Mast cell stabilizers (MCS) have the potential to address unmet therapeutic need in allergy and inflammation management. MCS chronically suppress all arms of the pro-inflammatory mast cell response to stimulation (e.g., histamine, protease, lipid mediators, cytokines, chemokines). They may therefore outperform approaches such as H1, H2 and H4 inhibitors (antihistamines) which block only the acute histamine release by mast cells and leave the rest of the functional response untouched. Despite their potential, current MCS (e.g., cromolyn sodium, Tranilast, nedocromil) in clinical use are hindered by poor bioavailability, frequent dosing, long lags to onset of relief, and enigmatic mechanisms of action. MCS have their origins in phytomedicine: cromolyn sodium is the longest standing drug in the class and is a derivatized form of Khellin from used as an anti-inflammatory. Other phytopharmacopeias may offer candidate 'next generation' MCS (ngMCS) and in this study we hypothesized that a coupled pharmacoanalytic and pharmacology approach could be used to identify, prioritize and derisk additional candidate MCS from phytomedical sources for later pre-clinical and clinical evaluation. Here, we report a novel data analytics workflow starting with a newly developed phytopharmacopeia data platform with >3.5B linkage pathways (country → medical system → formulation → indication → ingredient organism → chemical component → other parameters), covering 22 M sq. miles of biogeography and historical and contemporary timeframes. Additional data layers include druggability indices, target and pathway analyses. The current study validates a subset of candidate phytomedical ngMCS using workflow and pharmacology, and develops a new harmonic mean-based 'MCS score' for further streamlining of the candidate prioritization process. This proof-of-concept study may have particular relevance for complex presentations such as Mast Cell Activation Syndrome (MCAS) where ngMCS may outperform current management approaches.

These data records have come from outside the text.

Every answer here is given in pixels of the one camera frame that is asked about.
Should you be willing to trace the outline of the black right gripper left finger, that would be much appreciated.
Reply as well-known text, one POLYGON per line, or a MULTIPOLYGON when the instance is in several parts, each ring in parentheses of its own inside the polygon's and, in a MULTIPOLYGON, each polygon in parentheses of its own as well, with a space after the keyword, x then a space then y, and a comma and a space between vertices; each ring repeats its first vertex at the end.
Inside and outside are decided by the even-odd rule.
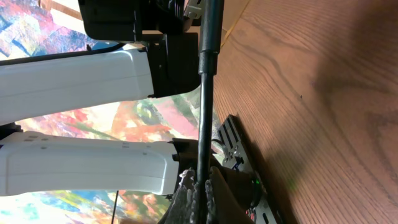
POLYGON ((158 224, 194 224, 198 206, 198 184, 195 182, 196 172, 192 168, 184 170, 179 177, 177 191, 172 203, 158 224))

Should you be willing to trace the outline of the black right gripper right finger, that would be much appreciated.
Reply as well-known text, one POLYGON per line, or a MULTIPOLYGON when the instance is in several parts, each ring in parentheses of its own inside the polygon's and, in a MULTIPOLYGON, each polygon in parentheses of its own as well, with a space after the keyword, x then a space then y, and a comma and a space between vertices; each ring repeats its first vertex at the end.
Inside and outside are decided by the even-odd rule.
POLYGON ((210 179, 206 181, 206 193, 208 197, 207 223, 254 223, 246 214, 254 198, 254 184, 249 174, 212 166, 210 179))

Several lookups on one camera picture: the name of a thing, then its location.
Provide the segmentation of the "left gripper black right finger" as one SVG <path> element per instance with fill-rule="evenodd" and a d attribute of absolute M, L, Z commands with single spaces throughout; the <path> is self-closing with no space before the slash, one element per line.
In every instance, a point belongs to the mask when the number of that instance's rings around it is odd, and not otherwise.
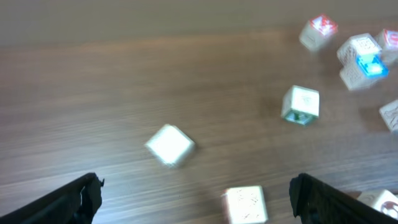
<path fill-rule="evenodd" d="M 397 224 L 395 218 L 306 173 L 290 181 L 289 197 L 293 216 L 303 224 Z"/>

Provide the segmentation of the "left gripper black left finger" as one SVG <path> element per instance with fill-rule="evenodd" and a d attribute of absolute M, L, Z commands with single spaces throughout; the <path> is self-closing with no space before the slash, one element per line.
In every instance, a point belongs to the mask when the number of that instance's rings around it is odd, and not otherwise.
<path fill-rule="evenodd" d="M 89 172 L 1 217 L 8 224 L 91 224 L 102 205 L 104 179 Z"/>

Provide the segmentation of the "wooden block circle picture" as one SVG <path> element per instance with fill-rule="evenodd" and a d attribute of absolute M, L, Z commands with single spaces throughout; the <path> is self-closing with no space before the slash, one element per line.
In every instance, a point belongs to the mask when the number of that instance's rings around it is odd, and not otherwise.
<path fill-rule="evenodd" d="M 386 189 L 362 192 L 358 200 L 378 212 L 397 219 L 397 196 Z"/>

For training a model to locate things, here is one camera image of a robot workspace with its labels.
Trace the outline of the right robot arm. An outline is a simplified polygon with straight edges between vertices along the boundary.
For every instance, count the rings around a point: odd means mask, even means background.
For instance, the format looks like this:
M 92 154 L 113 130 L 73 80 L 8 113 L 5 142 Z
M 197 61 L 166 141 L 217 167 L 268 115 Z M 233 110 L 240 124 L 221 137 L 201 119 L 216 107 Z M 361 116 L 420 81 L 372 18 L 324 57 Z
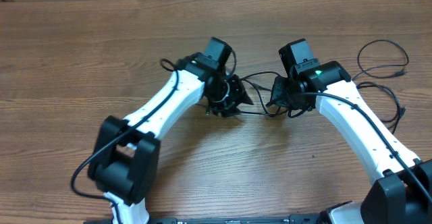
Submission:
M 354 151 L 371 189 L 362 202 L 347 201 L 319 214 L 290 215 L 291 223 L 430 223 L 431 161 L 405 147 L 361 97 L 336 61 L 320 63 L 305 39 L 279 51 L 287 75 L 277 76 L 269 105 L 289 117 L 313 109 L 326 117 Z

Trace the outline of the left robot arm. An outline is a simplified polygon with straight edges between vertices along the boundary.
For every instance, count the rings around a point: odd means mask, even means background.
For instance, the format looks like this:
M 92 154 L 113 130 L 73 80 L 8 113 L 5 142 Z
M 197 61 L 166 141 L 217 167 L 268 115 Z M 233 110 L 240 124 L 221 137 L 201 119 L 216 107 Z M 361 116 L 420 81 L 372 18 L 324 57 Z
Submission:
M 240 114 L 239 104 L 251 104 L 239 77 L 225 68 L 234 55 L 213 37 L 204 52 L 179 59 L 164 87 L 139 110 L 104 120 L 88 177 L 111 203 L 108 223 L 149 222 L 145 198 L 157 174 L 161 140 L 191 106 L 206 98 L 209 112 L 231 117 Z

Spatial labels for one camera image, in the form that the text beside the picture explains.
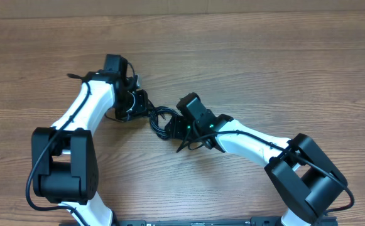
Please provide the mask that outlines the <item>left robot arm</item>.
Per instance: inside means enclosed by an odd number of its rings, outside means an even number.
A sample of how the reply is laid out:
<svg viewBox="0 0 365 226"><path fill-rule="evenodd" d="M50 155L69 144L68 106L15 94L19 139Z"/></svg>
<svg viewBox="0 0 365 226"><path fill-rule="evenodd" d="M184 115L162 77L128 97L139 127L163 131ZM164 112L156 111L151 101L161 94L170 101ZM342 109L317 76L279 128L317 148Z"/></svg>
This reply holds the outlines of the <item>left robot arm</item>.
<svg viewBox="0 0 365 226"><path fill-rule="evenodd" d="M151 107L139 75L127 75L132 67L121 55L108 54L102 69L68 75L82 82L77 98L59 120L37 127L31 136L32 169L25 189L31 208L67 210L77 225L118 224L97 191L93 136L110 109L117 122L148 116Z"/></svg>

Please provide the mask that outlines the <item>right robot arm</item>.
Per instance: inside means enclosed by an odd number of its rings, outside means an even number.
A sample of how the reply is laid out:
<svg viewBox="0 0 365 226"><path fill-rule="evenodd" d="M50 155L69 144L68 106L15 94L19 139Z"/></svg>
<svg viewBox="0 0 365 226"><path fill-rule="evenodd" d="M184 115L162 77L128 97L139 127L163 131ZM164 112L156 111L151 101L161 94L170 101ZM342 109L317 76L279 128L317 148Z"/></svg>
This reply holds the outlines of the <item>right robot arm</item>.
<svg viewBox="0 0 365 226"><path fill-rule="evenodd" d="M338 224L327 214L334 211L335 199L349 190L347 180L311 137L274 137L231 116L215 116L196 93L180 99L177 109L165 132L182 141L180 149L199 143L242 156L265 170L288 209L280 217L253 217L251 225Z"/></svg>

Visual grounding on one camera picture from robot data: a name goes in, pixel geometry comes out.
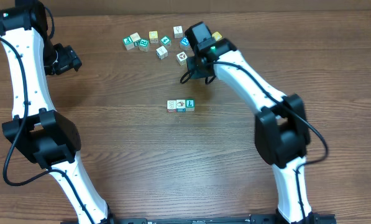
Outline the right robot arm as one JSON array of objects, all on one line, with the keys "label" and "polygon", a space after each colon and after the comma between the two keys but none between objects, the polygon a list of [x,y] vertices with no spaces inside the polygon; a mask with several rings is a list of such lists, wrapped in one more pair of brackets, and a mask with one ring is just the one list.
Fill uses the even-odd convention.
[{"label": "right robot arm", "polygon": [[312,208],[305,184],[306,147],[310,143],[303,101],[268,84],[228,39],[216,40],[205,23],[185,31],[194,56],[188,59],[190,78],[217,78],[248,105],[255,118],[255,147],[272,167],[278,191],[278,216],[285,223],[311,223]]}]

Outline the green L wooden block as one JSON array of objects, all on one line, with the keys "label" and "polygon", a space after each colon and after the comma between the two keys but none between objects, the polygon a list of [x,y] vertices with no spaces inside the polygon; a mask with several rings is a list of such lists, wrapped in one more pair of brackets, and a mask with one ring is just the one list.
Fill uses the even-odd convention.
[{"label": "green L wooden block", "polygon": [[194,99],[186,99],[186,111],[194,111],[195,110],[195,100]]}]

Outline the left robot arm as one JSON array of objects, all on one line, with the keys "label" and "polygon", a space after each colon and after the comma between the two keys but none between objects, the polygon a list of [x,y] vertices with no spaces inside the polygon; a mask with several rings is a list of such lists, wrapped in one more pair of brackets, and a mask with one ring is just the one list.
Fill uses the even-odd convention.
[{"label": "left robot arm", "polygon": [[[14,7],[0,10],[0,42],[9,62],[14,97],[12,120],[2,124],[11,142],[2,177],[7,185],[18,187],[50,174],[75,209],[77,223],[117,223],[81,161],[75,124],[56,110],[50,97],[47,76],[79,70],[82,65],[71,46],[52,44],[51,18],[51,11],[40,1],[16,1]],[[9,180],[15,149],[43,172],[22,182]]]}]

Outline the red letter wooden block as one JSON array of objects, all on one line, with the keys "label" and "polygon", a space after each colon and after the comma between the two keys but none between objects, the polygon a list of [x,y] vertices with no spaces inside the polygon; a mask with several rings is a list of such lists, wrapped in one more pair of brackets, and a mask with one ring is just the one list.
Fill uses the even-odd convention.
[{"label": "red letter wooden block", "polygon": [[176,100],[168,100],[167,101],[167,111],[169,113],[176,113]]}]

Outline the blue edged squirrel block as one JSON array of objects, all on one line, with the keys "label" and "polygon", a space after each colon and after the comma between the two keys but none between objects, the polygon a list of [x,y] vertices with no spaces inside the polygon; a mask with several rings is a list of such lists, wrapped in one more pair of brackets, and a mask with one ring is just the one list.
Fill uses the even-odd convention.
[{"label": "blue edged squirrel block", "polygon": [[177,112],[186,111],[186,100],[176,100],[176,110]]}]

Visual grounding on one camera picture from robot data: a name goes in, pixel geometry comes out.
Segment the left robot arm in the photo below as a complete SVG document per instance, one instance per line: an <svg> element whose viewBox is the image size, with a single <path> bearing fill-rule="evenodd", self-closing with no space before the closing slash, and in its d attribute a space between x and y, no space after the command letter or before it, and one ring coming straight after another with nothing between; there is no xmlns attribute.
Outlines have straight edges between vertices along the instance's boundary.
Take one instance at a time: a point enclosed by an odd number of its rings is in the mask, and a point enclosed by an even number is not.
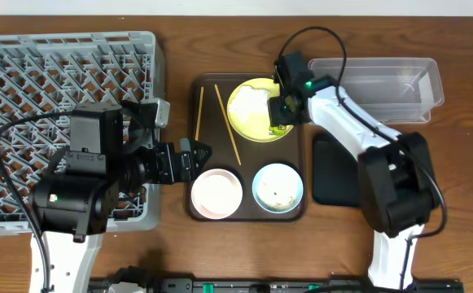
<svg viewBox="0 0 473 293"><path fill-rule="evenodd" d="M85 292L107 222L120 194L147 184L192 182L212 148L189 138L154 139L161 99L153 103L82 103L70 116L70 144L57 151L29 197L47 250L50 281L34 270L31 290Z"/></svg>

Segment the light blue bowl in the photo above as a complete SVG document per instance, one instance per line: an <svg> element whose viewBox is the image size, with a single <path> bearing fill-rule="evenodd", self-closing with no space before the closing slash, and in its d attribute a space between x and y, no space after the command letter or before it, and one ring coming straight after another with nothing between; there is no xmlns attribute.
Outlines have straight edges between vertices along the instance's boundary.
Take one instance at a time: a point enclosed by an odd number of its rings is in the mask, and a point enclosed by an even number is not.
<svg viewBox="0 0 473 293"><path fill-rule="evenodd" d="M267 212L284 214L293 211L303 199L304 183L299 173L287 164L267 164L252 181L252 195Z"/></svg>

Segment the yellow green snack wrapper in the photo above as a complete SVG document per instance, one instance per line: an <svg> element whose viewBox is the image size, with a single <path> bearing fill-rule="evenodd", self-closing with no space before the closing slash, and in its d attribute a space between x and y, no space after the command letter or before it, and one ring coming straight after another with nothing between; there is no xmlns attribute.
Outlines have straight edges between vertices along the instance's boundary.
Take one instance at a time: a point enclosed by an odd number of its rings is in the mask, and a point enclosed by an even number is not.
<svg viewBox="0 0 473 293"><path fill-rule="evenodd" d="M292 130L292 125L278 125L278 126L270 126L269 127L269 134L274 135L277 137L282 137L286 135L290 130Z"/></svg>

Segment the white napkin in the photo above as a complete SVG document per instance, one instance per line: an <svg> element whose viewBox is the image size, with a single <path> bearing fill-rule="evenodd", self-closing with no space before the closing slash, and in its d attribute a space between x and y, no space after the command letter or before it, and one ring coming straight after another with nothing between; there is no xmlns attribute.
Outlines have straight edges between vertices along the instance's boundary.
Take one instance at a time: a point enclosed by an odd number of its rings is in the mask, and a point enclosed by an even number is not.
<svg viewBox="0 0 473 293"><path fill-rule="evenodd" d="M268 90L244 85L229 102L229 113L242 122L246 122L251 116L267 114L269 94Z"/></svg>

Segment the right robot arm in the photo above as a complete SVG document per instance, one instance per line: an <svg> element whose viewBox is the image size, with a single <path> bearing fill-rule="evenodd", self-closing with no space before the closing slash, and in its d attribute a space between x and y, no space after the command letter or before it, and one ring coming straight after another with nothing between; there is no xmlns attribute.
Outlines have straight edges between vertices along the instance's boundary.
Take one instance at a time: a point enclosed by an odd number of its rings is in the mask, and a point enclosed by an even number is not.
<svg viewBox="0 0 473 293"><path fill-rule="evenodd" d="M439 234L444 226L426 232L431 212L445 208L426 139L419 133L400 133L360 108L332 77L311 72L274 76L279 94L268 101L270 123L312 123L326 130L356 164L360 207L374 230L370 283L379 289L406 291L414 249L421 238Z"/></svg>

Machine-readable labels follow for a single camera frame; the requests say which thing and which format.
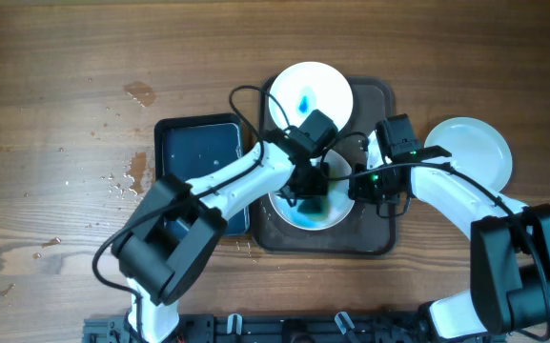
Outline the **white plate blue stain front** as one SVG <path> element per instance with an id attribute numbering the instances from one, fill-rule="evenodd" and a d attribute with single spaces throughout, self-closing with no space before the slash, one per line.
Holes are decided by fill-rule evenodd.
<path id="1" fill-rule="evenodd" d="M 445 120 L 430 131 L 425 146 L 446 149 L 458 171 L 494 191 L 502 191 L 511 178 L 513 157 L 507 142 L 481 120 L 470 117 Z"/>

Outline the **white plate blue stain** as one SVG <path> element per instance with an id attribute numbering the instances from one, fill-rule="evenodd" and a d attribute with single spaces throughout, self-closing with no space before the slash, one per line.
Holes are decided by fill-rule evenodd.
<path id="1" fill-rule="evenodd" d="M 470 117 L 445 120 L 430 131 L 425 146 L 446 149 L 458 171 L 494 191 L 502 191 L 511 178 L 513 157 L 507 142 L 481 120 Z"/>
<path id="2" fill-rule="evenodd" d="M 348 196 L 349 181 L 334 181 L 329 184 L 328 193 L 325 195 L 330 204 L 326 215 L 305 215 L 297 211 L 297 206 L 302 202 L 298 200 L 293 207 L 280 198 L 277 193 L 270 192 L 269 200 L 275 212 L 288 224 L 305 231 L 322 231 L 340 223 L 351 211 L 355 201 Z"/>
<path id="3" fill-rule="evenodd" d="M 299 127 L 312 111 L 327 115 L 341 131 L 349 122 L 353 93 L 347 79 L 335 68 L 320 62 L 301 62 L 284 70 L 268 93 L 269 112 L 280 128 Z"/>

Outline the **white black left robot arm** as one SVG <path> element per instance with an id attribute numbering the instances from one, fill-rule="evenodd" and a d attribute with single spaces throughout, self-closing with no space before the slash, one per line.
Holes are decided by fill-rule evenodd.
<path id="1" fill-rule="evenodd" d="M 325 147 L 307 137 L 260 142 L 218 171 L 156 182 L 109 247 L 133 296 L 129 314 L 140 342 L 163 342 L 180 319 L 177 302 L 204 270 L 228 221 L 257 198 L 311 181 Z"/>

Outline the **green yellow sponge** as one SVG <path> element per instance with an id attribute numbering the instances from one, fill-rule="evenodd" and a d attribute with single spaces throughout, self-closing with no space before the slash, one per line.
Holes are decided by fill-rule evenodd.
<path id="1" fill-rule="evenodd" d="M 326 215 L 330 209 L 326 196 L 315 196 L 303 199 L 297 206 L 297 211 L 305 215 Z"/>

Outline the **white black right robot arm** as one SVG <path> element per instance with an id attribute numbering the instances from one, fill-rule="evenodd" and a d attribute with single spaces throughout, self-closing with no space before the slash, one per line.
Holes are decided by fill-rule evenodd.
<path id="1" fill-rule="evenodd" d="M 440 341 L 517 332 L 550 339 L 550 205 L 529 207 L 480 185 L 448 163 L 360 168 L 354 200 L 378 204 L 406 192 L 440 211 L 470 240 L 469 290 L 432 302 Z"/>

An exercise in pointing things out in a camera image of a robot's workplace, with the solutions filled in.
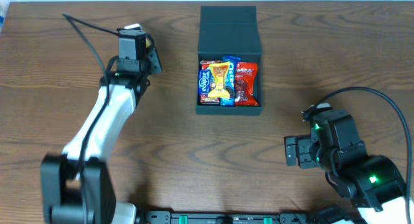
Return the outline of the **blue oreo cookie pack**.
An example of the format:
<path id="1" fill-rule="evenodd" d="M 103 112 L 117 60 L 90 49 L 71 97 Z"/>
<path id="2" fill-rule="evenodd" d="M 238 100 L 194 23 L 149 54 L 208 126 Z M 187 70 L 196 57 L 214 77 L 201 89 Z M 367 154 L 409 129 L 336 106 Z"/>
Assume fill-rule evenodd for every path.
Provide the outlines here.
<path id="1" fill-rule="evenodd" d="M 220 105 L 221 106 L 235 106 L 234 96 L 234 79 L 235 79 L 235 72 L 237 69 L 238 63 L 241 59 L 237 56 L 223 56 L 223 62 L 229 62 L 229 70 L 228 75 L 226 77 L 225 88 L 229 92 L 229 98 L 221 98 Z"/>

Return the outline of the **red hello panda box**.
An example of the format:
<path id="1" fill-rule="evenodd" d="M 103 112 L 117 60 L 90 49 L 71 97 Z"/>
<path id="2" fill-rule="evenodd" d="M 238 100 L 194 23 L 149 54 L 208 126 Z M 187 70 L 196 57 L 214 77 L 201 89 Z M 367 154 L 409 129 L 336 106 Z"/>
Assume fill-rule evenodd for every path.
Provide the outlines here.
<path id="1" fill-rule="evenodd" d="M 220 63 L 220 60 L 202 60 L 200 61 L 200 70 L 209 70 L 209 65 L 214 63 Z M 215 88 L 215 82 L 213 76 L 211 77 L 211 90 Z M 199 101 L 201 105 L 219 105 L 219 98 L 209 98 L 208 95 L 199 95 Z"/>

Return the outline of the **red hacks sweets bag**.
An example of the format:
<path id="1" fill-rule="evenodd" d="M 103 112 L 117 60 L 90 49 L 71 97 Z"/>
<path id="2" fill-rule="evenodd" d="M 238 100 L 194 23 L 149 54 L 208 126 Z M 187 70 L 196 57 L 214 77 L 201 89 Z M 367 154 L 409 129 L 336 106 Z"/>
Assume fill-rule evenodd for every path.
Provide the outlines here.
<path id="1" fill-rule="evenodd" d="M 254 84 L 258 72 L 256 63 L 240 62 L 235 74 L 235 105 L 259 106 L 254 97 Z"/>

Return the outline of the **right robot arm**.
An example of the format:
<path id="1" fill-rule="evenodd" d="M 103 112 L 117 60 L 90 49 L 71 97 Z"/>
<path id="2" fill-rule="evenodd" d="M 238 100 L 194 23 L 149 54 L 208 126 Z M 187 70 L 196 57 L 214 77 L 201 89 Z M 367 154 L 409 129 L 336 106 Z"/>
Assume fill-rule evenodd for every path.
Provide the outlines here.
<path id="1" fill-rule="evenodd" d="M 309 123 L 309 134 L 284 138 L 286 164 L 321 168 L 328 184 L 358 209 L 360 217 L 352 218 L 332 205 L 310 213 L 307 223 L 413 222 L 407 181 L 391 159 L 367 153 L 348 112 L 323 107 Z"/>

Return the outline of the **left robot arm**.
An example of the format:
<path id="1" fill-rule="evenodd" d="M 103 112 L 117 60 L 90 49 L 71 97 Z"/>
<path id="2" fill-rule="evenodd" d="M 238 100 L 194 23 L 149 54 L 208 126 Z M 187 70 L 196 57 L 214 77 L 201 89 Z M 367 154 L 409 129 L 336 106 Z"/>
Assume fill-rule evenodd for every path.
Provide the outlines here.
<path id="1" fill-rule="evenodd" d="M 120 28 L 119 54 L 103 69 L 96 103 L 61 155 L 41 162 L 45 223 L 140 223 L 137 207 L 116 199 L 108 163 L 126 120 L 162 66 L 150 34 Z"/>

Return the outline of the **dark green box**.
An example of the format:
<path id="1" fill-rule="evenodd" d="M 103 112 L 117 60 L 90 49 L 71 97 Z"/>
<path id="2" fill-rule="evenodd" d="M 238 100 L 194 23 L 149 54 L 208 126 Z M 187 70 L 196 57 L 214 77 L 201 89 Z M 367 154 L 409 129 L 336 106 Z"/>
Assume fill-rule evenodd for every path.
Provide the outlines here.
<path id="1" fill-rule="evenodd" d="M 219 60 L 237 56 L 242 62 L 256 63 L 258 74 L 253 96 L 258 106 L 204 105 L 197 99 L 198 115 L 259 116 L 263 110 L 262 47 L 255 6 L 202 6 L 197 59 Z"/>

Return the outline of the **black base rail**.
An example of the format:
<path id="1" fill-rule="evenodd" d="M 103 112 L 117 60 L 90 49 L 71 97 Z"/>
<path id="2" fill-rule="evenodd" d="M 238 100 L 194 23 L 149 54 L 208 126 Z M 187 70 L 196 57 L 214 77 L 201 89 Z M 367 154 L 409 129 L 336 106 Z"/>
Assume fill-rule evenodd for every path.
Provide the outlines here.
<path id="1" fill-rule="evenodd" d="M 337 205 L 316 211 L 302 212 L 284 210 L 279 213 L 235 212 L 175 212 L 173 210 L 141 210 L 136 224 L 332 224 L 363 223 L 361 217 L 346 213 Z"/>

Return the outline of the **yellow round candy container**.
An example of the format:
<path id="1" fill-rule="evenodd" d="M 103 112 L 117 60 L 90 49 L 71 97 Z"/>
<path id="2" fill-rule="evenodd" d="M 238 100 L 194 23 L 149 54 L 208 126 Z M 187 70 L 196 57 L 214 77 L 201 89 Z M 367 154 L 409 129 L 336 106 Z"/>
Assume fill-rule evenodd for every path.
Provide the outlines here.
<path id="1" fill-rule="evenodd" d="M 150 38 L 146 38 L 146 49 L 150 50 L 154 46 L 153 40 Z"/>

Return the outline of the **blue eclipse mint box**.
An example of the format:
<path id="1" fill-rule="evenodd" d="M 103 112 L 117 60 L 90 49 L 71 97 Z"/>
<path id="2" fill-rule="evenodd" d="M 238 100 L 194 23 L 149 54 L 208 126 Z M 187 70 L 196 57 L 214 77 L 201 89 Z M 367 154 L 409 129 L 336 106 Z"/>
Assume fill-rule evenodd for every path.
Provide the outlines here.
<path id="1" fill-rule="evenodd" d="M 207 95 L 211 91 L 211 77 L 210 70 L 200 70 L 198 78 L 198 94 Z"/>

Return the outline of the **yellow peanut butter snack packet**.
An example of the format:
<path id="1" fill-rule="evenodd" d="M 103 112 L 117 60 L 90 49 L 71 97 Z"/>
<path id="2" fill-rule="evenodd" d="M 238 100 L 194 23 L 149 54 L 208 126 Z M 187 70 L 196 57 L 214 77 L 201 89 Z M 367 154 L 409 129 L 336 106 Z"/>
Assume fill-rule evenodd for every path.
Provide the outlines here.
<path id="1" fill-rule="evenodd" d="M 229 68 L 230 62 L 209 65 L 209 70 L 215 82 L 215 88 L 208 93 L 209 98 L 230 98 L 230 93 L 226 89 L 226 78 Z"/>

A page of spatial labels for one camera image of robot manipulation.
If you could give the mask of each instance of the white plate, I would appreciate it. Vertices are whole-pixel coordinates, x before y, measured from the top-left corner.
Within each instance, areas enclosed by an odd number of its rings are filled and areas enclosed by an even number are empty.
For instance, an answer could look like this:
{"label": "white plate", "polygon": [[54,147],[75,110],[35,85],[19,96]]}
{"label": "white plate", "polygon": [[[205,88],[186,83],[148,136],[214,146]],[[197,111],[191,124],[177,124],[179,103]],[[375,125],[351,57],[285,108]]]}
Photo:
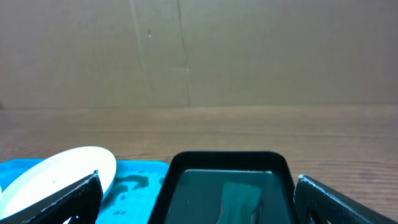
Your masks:
{"label": "white plate", "polygon": [[105,198],[116,173],[116,159],[107,149],[79,147],[42,161],[4,190],[0,201],[0,219],[58,192],[94,170],[98,170]]}

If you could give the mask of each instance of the wooden table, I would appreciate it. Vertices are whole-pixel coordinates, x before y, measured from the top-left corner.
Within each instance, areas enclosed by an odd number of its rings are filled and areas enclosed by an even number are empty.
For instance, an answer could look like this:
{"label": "wooden table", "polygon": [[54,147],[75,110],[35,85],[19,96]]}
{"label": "wooden table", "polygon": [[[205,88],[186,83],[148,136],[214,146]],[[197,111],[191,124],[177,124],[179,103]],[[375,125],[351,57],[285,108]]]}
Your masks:
{"label": "wooden table", "polygon": [[0,162],[102,146],[118,159],[170,162],[182,151],[275,151],[398,220],[398,106],[1,110]]}

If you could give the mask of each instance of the green object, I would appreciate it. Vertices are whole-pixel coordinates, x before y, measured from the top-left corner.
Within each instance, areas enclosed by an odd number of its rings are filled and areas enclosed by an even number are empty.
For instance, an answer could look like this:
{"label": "green object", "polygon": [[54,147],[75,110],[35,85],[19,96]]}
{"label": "green object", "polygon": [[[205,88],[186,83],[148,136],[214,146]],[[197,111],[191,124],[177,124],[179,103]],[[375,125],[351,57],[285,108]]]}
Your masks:
{"label": "green object", "polygon": [[216,224],[257,224],[261,214],[261,189],[225,182],[220,217]]}

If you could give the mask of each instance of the cardboard wall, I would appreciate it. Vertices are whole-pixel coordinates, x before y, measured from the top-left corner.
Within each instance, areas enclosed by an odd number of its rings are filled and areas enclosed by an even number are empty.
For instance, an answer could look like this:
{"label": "cardboard wall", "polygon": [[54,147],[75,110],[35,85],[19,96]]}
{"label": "cardboard wall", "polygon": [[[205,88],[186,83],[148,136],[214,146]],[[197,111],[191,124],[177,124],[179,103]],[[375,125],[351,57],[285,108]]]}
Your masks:
{"label": "cardboard wall", "polygon": [[0,102],[398,103],[398,1],[2,0]]}

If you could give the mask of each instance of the black plastic tray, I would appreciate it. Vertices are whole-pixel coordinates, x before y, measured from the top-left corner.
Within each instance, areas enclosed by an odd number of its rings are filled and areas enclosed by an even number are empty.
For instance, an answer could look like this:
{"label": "black plastic tray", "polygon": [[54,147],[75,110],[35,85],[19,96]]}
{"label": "black plastic tray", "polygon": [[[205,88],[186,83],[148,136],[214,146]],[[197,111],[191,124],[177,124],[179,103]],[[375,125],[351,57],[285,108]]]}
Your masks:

肥大细胞稳定剂(MCS)有潜力满足过敏和炎症管理中未被满足的治疗需求。MCS可长期抑制促炎肥大细胞对刺激的所有反应途径(如组胺、蛋白酶、脂质介质、细胞因子、趋化因子)。因此,它们可能比H1、H2和H4抑制剂(抗组胺药)等方法更有效,后者仅能阻断肥大细胞急性组胺释放,而不影响其余功能反应。尽管MCS有潜力,但目前临床使用的MCS(如色甘酸钠、曲尼司特、奈多罗米)存在生物利用度差、给药频繁、缓解起效延迟长以及作用机制不明等问题。MCS起源于植物医学:色甘酸钠是该类药物中使用时间最长的,是用作抗炎药的凯林的衍生形式。其他植物药典可能提供候选的“下一代”MCS(ngMCS),在本研究中,我们假设可以使用联合药物分析和药理学方法从植物医学来源识别、排序并降低其他候选MCS的风险,以便后续进行临床前和临床评估。在此,我们报告了一种新颖的数据分析工作流程,该流程始于一个新开发的植物药典数据平台,该平台具有超过35亿个关联途径(国家→医疗系统→制剂→适应症→成分生物体→化学成分→其他参数),涵盖2200万平方英里的生物地理学以及历史和当代时间框架。其他数据层包括成药指数、靶点和途径分析。本研究使用该工作流程和药理学方法验证了候选植物医学ngMCS的一个子集,并开发了一种基于调和平均数的新“MCS评分”,以进一步简化候选排序过程。这项概念验证研究可能与肥大细胞活化综合征(MCAS)等复杂病症特别相关,在这些病症中,ngMCS可能优于当前的管理方法。